[Collected data entries]
----------

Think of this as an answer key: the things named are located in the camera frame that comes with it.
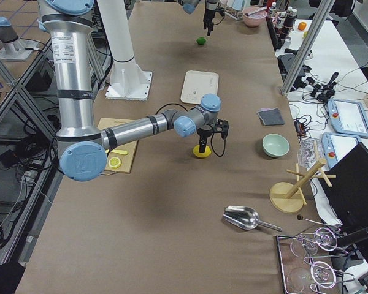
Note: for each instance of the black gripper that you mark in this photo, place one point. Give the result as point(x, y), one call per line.
point(203, 133)
point(209, 13)

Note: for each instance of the yellow lemon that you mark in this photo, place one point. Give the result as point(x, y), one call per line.
point(201, 155)

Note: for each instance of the green lime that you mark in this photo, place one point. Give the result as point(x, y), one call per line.
point(201, 41)

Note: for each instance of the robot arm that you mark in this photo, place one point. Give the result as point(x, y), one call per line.
point(82, 147)
point(189, 6)

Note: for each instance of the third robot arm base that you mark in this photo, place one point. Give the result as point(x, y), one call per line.
point(14, 48)

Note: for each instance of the white rabbit print tray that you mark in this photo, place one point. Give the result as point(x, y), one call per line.
point(197, 84)

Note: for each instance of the white dish rack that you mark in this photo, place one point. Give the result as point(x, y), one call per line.
point(234, 8)

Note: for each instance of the pink bowl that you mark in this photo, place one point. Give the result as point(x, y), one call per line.
point(254, 16)

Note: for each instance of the mint green bowl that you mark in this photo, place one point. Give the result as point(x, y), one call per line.
point(275, 145)

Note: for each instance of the grey folded cloth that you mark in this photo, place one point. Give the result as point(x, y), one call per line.
point(270, 117)

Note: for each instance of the wooden cutting board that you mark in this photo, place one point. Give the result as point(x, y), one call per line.
point(130, 147)

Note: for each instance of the yellow plastic knife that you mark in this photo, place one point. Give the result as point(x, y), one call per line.
point(117, 151)

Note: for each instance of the dark sauce bottle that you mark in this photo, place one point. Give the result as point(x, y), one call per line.
point(288, 23)

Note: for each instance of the metal scoop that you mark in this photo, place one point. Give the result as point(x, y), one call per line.
point(246, 218)

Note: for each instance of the orange fruit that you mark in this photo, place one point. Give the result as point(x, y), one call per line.
point(301, 26)

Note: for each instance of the wooden mug tree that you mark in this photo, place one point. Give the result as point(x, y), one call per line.
point(288, 197)

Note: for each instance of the clear plastic box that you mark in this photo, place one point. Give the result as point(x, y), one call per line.
point(310, 150)

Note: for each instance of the lower teach pendant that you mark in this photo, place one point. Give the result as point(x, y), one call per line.
point(337, 146)

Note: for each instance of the teach pendant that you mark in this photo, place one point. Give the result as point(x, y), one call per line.
point(348, 117)
point(337, 146)

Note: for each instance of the upper teach pendant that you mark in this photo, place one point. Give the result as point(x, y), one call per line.
point(348, 117)

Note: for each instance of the black monitor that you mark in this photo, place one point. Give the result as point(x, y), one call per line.
point(348, 196)

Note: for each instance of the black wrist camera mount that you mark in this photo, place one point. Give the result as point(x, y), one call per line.
point(222, 127)
point(220, 9)

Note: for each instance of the lemon slice near handle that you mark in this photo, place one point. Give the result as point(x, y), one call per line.
point(114, 162)

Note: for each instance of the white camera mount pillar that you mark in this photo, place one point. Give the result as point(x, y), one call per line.
point(127, 80)

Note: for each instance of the aluminium frame post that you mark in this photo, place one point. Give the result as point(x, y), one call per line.
point(315, 27)

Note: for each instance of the wire glass rack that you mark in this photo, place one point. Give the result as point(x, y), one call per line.
point(305, 262)

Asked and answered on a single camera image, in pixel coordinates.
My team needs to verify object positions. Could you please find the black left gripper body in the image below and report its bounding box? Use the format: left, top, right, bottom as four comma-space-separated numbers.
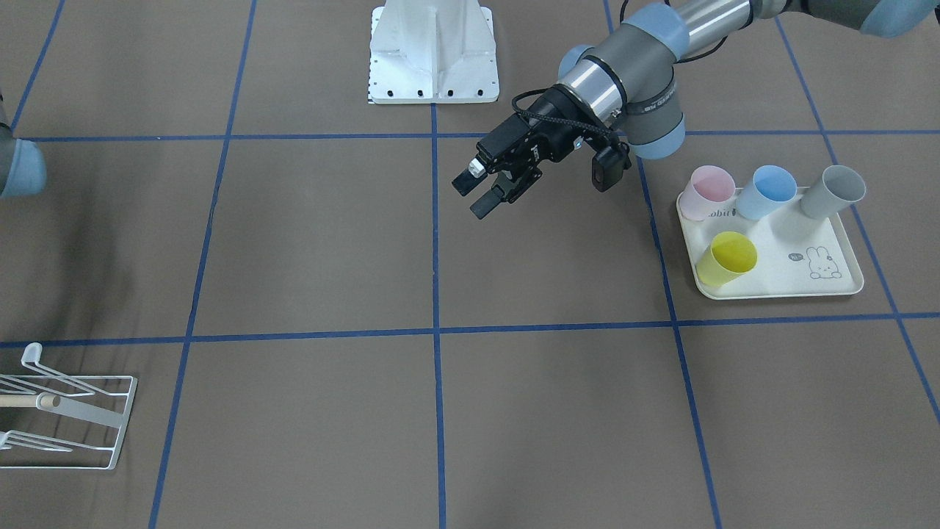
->
476, 87, 610, 204

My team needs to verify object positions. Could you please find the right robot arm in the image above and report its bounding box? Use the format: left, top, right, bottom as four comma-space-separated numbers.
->
1, 95, 47, 200

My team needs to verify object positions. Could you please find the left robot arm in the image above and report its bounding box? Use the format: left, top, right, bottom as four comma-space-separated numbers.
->
452, 1, 938, 218

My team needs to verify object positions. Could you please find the pink plastic cup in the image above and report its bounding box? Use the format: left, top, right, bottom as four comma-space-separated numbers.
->
678, 165, 737, 221

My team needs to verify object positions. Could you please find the yellow plastic cup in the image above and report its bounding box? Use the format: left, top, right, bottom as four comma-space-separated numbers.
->
695, 231, 759, 287

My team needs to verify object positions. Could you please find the blue plastic cup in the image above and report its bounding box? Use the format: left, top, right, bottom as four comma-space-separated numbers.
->
735, 165, 797, 221

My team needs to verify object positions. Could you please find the grey plastic cup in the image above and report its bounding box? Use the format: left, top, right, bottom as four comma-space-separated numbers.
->
799, 165, 867, 220

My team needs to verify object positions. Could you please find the cream serving tray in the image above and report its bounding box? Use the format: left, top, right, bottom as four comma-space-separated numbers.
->
679, 187, 865, 301

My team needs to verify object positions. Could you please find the black camera cable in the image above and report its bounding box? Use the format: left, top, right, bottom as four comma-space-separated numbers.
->
511, 90, 625, 148

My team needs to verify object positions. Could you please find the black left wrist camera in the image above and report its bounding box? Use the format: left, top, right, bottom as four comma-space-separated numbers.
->
591, 142, 632, 193

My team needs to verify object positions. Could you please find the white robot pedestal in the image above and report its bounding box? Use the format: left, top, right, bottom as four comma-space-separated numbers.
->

----------

• What is required:
Set down all the entries exactly as they appear, but skip any pictures.

• Exercise result:
Think of this as an answer key: the things named are located in the camera frame that comes with it.
Note: for each instance of the black gripper that you mark in this photo, place one point. Give the result as point(x, y), one call per line.
point(203, 133)
point(209, 13)

Note: for each instance of the yellow lemon that you mark in this photo, place one point. Give the result as point(x, y), one call per line.
point(201, 155)

Note: for each instance of the green lime that you mark in this photo, place one point. Give the result as point(x, y), one call per line.
point(201, 41)

Note: for each instance of the robot arm that you mark in this photo, place one point. Give the result as point(x, y), one call per line.
point(82, 147)
point(189, 6)

Note: for each instance of the third robot arm base that you mark in this photo, place one point. Give the result as point(x, y), one call per line.
point(14, 48)

Note: for each instance of the white rabbit print tray that you mark in this photo, place one point. Give the result as point(x, y), one call per line.
point(197, 84)

Note: for each instance of the white dish rack that you mark in this photo, place one point. Give the result as point(x, y), one call per line.
point(234, 8)

Note: for each instance of the pink bowl that you mark in this photo, place one point. Give the result as point(x, y), one call per line.
point(254, 16)

Note: for each instance of the mint green bowl that you mark in this photo, place one point. Give the result as point(x, y), one call per line.
point(275, 145)

Note: for each instance of the grey folded cloth that you mark in this photo, place one point. Give the result as point(x, y), one call per line.
point(270, 117)

Note: for each instance of the wooden cutting board that you mark in this photo, place one point. Give the result as point(x, y), one call per line.
point(130, 147)

Note: for each instance of the yellow plastic knife that you mark in this photo, place one point. Give the result as point(x, y), one call per line.
point(117, 151)

Note: for each instance of the dark sauce bottle that you mark in this photo, place one point. Give the result as point(x, y), one call per line.
point(288, 23)

Note: for each instance of the metal scoop that you mark in this photo, place one point. Give the result as point(x, y), one call per line.
point(246, 218)

Note: for each instance of the orange fruit that you mark in this photo, place one point. Give the result as point(x, y), one call per line.
point(301, 26)

Note: for each instance of the wooden mug tree that you mark in this photo, place one point. Give the result as point(x, y), one call per line.
point(288, 197)

Note: for each instance of the clear plastic box that you mark in this photo, place one point. Give the result as point(x, y), one call per line.
point(310, 150)

Note: for each instance of the lower teach pendant that you mark in this photo, place one point. Give the result as point(x, y), one call per line.
point(337, 146)

Note: for each instance of the teach pendant that you mark in this photo, place one point. Give the result as point(x, y), one call per line.
point(348, 117)
point(337, 146)

Note: for each instance of the upper teach pendant that you mark in this photo, place one point. Give the result as point(x, y), one call per line.
point(348, 117)

Note: for each instance of the black monitor that you mark in this photo, place one point. Give the result as point(x, y), one call per line.
point(348, 196)

Note: for each instance of the black wrist camera mount that you mark in this photo, place one point. Give the result as point(x, y), one call per line.
point(222, 127)
point(220, 9)

Note: for each instance of the lemon slice near handle that you mark in this photo, place one point. Give the result as point(x, y), one call per line.
point(114, 162)

Note: for each instance of the white camera mount pillar that you mark in this photo, place one point. Give the result as point(x, y), one call per line.
point(127, 80)

Note: for each instance of the aluminium frame post that you mark in this photo, place one point. Give the result as point(x, y), one call per line.
point(315, 27)

Note: for each instance of the wire glass rack that you mark in this photo, place one point. Give the result as point(x, y), one call per line.
point(305, 262)

Asked and answered on a single camera image, in pixel coordinates.
My team needs to verify object positions. Could you please find the black left gripper body in the image below and report its bounding box? Use the format: left, top, right, bottom as four comma-space-separated numbers.
->
476, 87, 610, 204

My team needs to verify object positions. Could you please find the right robot arm in the image above and report its bounding box? Use the format: left, top, right, bottom as four comma-space-separated numbers.
->
1, 95, 47, 200

My team needs to verify object positions. Could you please find the left robot arm in the image above and report its bounding box? Use the format: left, top, right, bottom as four comma-space-separated numbers.
->
452, 1, 938, 218

My team needs to verify object positions. Could you please find the pink plastic cup in the image above and report its bounding box? Use the format: left, top, right, bottom as four comma-space-separated numbers.
->
678, 165, 737, 221

My team needs to verify object positions. Could you please find the yellow plastic cup in the image above and report its bounding box? Use the format: left, top, right, bottom as four comma-space-separated numbers.
->
695, 231, 759, 287

My team needs to verify object positions. Could you please find the blue plastic cup in the image above and report its bounding box? Use the format: left, top, right, bottom as four comma-space-separated numbers.
->
735, 165, 797, 221

My team needs to verify object positions. Could you please find the grey plastic cup in the image above and report its bounding box? Use the format: left, top, right, bottom as four comma-space-separated numbers.
->
799, 165, 867, 220

My team needs to verify object positions. Could you please find the cream serving tray in the image above and report its bounding box? Use the format: left, top, right, bottom as four comma-space-separated numbers.
->
679, 187, 865, 301

My team needs to verify object positions. Could you please find the black camera cable in the image above and report its bounding box? Use the format: left, top, right, bottom as four comma-space-separated numbers.
->
511, 90, 625, 148

My team needs to verify object positions. Could you please find the black left wrist camera in the image above and report its bounding box? Use the format: left, top, right, bottom as four comma-space-separated numbers.
->
591, 142, 632, 193

My team needs to verify object positions. Could you please find the white robot pedestal in the image above and report its bounding box? Use the format: left, top, right, bottom as four comma-space-separated numbers.
->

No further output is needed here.